|Offender||David Gerardes VAN DE MEEBERG|
|Charge||Charge Number||Offence Date||Date Convicted||Regulation||Section||Penalty Provision||Penalty Imposed||Date Sentenced|
|1||PE47209/2021||16 November 2018||9th March 2022||21(1) 21A(2) 55(1)||3A(3)(a)(i)||$70,000.00||27th June 2022|
|Description of Breach(es)||
Being an employer, failed to, so far as was practicable, ensure that the safety or health of a person, not being an employee of the employer, was not adversely affected wholly or in part as a result of work which was undertaken by the Accused, or as a result of a hazard which was increased by the work being undertaken by the Accused, or as a result of a hazard which was increased by the system of work being operated by the Accused, which caused the death of that person.
On 16 November 2018 an employee of Expressway-Civic Pty Ltd (ACN 008 924 285) (Expressway-Civic), was killed after being crushed by a piece of pipe that fell off a semi-trailer while it was being unloaded at the premises of V.D.M. Engineering Pty Ltd (ACN 131 919 643) (VDM Engineering) (the Incident).
THE EMPLOYER OF THE VICTIM
Expressway-Civic, is a transport and warehousing company that at the relevant time was operating out of premises in Canning Vale. One of the truck drivers employed by Expressway-Civic was the victim.
VDM Engineering, is a steel fabrication business. VDM Engineering is experienced in taking deliveries of pipe. VDM Engineering employed employees at its workplace in Welshpool.
Mr David Gerardes Van De Meeberg (Mr Van De Meeberg), is and was a director of VDM Engineering. He has been managing VDM Engineering since 2008 and had control over VDM Engineering's operations and was an active and present supervisor on the workshop floor.
On 13 November 2018, VDM Engineering ordered (among other things) four 12 metre long lengths of pipe and one pallet of flanges (the delivery).

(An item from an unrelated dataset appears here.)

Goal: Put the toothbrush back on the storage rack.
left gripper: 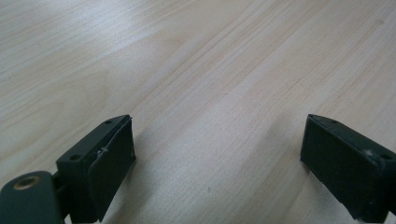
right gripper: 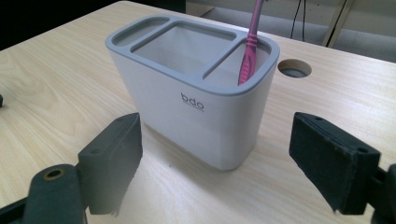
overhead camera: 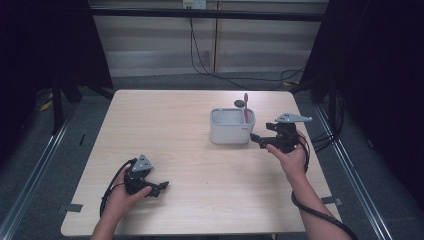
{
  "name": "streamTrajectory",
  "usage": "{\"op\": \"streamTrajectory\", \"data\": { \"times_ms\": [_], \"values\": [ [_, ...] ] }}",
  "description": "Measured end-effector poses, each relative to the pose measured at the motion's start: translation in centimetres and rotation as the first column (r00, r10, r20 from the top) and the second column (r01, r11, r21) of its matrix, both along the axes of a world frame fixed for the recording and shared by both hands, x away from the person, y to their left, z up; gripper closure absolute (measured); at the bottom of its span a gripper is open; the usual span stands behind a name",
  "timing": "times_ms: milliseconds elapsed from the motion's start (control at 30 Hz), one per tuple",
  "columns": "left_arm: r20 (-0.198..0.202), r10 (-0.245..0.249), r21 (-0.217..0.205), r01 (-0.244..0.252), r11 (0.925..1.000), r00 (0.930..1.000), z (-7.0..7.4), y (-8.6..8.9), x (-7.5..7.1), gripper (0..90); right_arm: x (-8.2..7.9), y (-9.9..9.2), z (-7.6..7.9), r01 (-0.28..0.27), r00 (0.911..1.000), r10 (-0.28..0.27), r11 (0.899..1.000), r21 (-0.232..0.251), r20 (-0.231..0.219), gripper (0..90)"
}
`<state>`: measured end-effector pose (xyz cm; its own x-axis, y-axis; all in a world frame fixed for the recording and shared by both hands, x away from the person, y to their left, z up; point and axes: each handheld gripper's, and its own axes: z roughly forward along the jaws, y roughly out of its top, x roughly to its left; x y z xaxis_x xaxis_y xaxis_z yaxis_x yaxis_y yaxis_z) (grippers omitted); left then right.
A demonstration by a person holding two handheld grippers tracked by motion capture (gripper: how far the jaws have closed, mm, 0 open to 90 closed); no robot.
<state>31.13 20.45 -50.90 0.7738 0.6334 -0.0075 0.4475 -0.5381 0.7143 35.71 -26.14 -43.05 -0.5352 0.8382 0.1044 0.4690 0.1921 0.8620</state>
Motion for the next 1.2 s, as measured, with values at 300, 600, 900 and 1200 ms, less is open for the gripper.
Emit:
{"op": "streamTrajectory", "data": {
  "times_ms": [300, 600, 900, 1200],
  "values": [
    [-0.001, 0.0, -0.001, 0.0, 1.0, 1.0, 0.0, 0.0, 0.0, 9.4, -0.7, -0.1, -0.4, -0.019, 0.9998, 0.019, 1.0, -0.019, -0.003, 17.1],
    [-0.002, 0.0, 0.0, 0.0, 1.0, 1.0, 0.0, 0.0, 0.0, 9.4, -1.3, 0.2, -1.3, -0.044, 0.9988, 0.044, 0.998, -0.044, -0.02, 17.1],
    [-0.002, 0.0, 0.0, 0.0, 1.0, 1.0, 0.0, 0.0, 0.0, 9.4, -1.9, 0.2, -2.1, -0.071, 0.9969, 0.07, 0.996, -0.054, -0.036, 17.4],
    [-0.002, 0.0, 0.0, 0.0, 1.0, 1.0, 0.0, 0.0, 0.0, 9.4, -2.4, 0.0, -3.1, -0.075, 0.9959, 0.073, 0.996, -0.055, -0.053, 17.5]
  ]
}}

Each length of pipe weighed approximately 1.1 tonnes. Ultimately, Expressway-Civic agreed to undertake the delivery. The delivery was scheduled for Friday, 16 November 2018. The semi-trailer used in the delivery was not equipped with physical barriers (such as pins, bolsters, uprights or stanchions) that were capable of preventing pipe from rolling off the semi-trailer during loading and unloading.
The incident itself
The victim arrived at VDM Engineering at approximately 8:45 am on 16 November 2018. He reversed the prime mover and semi-trailer down the driveway at VDM Engineering. Mr Van De Meeberg was present in the yard at this time. Mr Van De Meeberg saw the truck when it arrived.
VDM Engineering intended for the pipes to be offloaded from the semi-trailer onto wooden gluts on the ground in VDM Engineering's yard. Mr Van De Meeberg placed the wooden gluts on the ground. A VDM Engineering employee used a forklift to offload the pallet from the semi- trailer at approximately 8:50 am. The employee then offloaded two lengths of pipe with the forklift at approximately 8:55 am.

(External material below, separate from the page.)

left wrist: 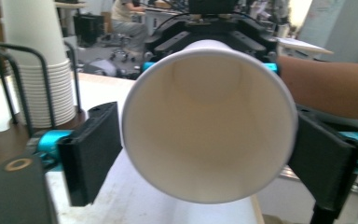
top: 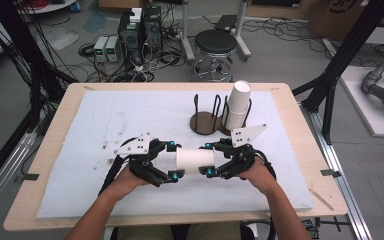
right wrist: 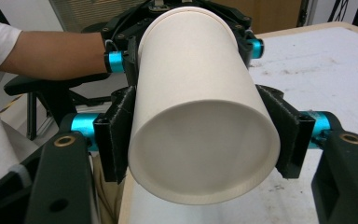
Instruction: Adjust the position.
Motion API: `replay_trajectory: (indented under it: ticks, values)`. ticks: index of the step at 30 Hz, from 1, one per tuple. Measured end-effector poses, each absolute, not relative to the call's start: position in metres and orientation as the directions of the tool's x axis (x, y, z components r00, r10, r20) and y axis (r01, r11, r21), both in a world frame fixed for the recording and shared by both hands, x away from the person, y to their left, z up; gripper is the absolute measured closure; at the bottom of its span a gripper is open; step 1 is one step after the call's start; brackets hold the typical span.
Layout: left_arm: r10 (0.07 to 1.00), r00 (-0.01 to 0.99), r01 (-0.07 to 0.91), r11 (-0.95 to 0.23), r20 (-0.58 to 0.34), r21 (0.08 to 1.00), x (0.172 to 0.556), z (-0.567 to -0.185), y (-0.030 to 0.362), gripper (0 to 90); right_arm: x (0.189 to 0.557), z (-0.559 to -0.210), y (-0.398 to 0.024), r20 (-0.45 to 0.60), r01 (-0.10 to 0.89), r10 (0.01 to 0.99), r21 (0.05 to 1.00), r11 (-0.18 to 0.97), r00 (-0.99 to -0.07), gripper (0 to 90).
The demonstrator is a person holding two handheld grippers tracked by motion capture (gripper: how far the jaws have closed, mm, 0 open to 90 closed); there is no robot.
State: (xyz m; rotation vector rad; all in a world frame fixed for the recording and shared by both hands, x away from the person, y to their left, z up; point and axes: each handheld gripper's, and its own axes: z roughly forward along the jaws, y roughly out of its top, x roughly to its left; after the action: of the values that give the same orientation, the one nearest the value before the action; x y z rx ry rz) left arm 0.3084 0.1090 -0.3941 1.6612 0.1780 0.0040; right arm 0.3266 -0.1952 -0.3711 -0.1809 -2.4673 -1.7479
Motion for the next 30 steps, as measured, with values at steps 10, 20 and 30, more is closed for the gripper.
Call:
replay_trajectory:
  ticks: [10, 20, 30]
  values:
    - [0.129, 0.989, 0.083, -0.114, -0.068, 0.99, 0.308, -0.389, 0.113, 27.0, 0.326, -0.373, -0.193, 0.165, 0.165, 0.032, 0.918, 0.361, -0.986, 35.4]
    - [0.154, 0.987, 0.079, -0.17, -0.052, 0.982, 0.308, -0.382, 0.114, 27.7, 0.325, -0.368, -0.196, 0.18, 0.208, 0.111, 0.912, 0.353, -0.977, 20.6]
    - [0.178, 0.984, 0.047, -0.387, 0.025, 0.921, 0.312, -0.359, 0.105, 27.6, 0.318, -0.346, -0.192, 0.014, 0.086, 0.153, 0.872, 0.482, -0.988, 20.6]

When the VDM employee attempted to offload the second two pieces of pipe, the piece of pipe closest to the forklift rolled towards the forklift. However, the second piece of pipe rolled off the tynes of the forklift and off the far side of the semi-trailer and crushed the victim against the limestone wall.
An employee from VDM Engineering called an ambulance and the police. The victim was pronounced dead at Royal Perth Hospital at approximately 10:00 am. The victim died as a result of being crushed by the pipe falling off the truck.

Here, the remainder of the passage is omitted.